Ustad Ahmed Latif Khan was a tabla virtuoso, avid composer, and member of the Delhi Gharana. He also had perfect pitch and used it to great advantage, tuning his daya (right drum of the tabla) to the same pitch as his baya (left drum of the tabla)--typically the baya is between a fifth and an octave below the daya, but Khan's tuning allowed for an unusually deep, full tone of the bass notes. He stood out both for this tonal precision and because of his taste for irregular and extremely syncopated rhythms. From the liner notes:
“Sangam” means “meeting place” in Sanskrit. Don obviously knew exactly what he wanted to do, and Latif immediately understood, his fingers fizzing across the tablas at frightening speed, his perfect pitch making him the obvious person to tune the disparate instruments in Don’s armoury to those in the studio, which included a grand piano, a B3 Hammond organ and chromatic timpani.

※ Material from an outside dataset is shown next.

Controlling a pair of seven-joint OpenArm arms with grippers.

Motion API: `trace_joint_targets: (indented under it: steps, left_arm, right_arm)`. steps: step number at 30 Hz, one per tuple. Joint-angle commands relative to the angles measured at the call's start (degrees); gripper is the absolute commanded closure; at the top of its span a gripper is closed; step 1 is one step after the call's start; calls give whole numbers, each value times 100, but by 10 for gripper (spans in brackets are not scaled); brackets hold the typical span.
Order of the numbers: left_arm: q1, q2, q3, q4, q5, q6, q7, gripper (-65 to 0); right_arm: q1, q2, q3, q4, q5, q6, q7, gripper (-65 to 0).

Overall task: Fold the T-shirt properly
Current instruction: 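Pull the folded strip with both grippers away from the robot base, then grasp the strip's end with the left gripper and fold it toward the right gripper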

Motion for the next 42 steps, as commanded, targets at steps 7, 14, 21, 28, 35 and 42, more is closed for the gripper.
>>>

It was Don who suggested that Latif overdub new tabla parts to enrich and add complexity to the first takes. We could reasonably have expected to spend the night doing this because this was the first time the percussionist had done this. It took him all of five minutes to get used to listening to the first tracks over the headphones before playing them without the slightest mistake. When we got to the timpani, which he was playing for the first time, his keen sense of pitch and tone once again did miracles. During one take, just for the fun of it Latif started to play a fairly slow, disconnected duple time, moving on to three and then four… all the way up to 19 by which time his fingers were whizzing invisibly across the skins, leaving us in awe and him looking as if he didn’t know what the fuss was all about. All this just made Don even keener to impress his musical companion for a day… and so he did, with great ease and a complicity created by their shared love of music.
Of course, the subtleties of this album call for greater analysis, for example the meeting between the Malian doussou n’gouni and Indian tablas, the Hammond organ taking over from the tampura, 5 1/4 time as if it were the easiest thing in the world, the reinvented Indonesian gamelan… and the lyricism of the (pocket!) cornet.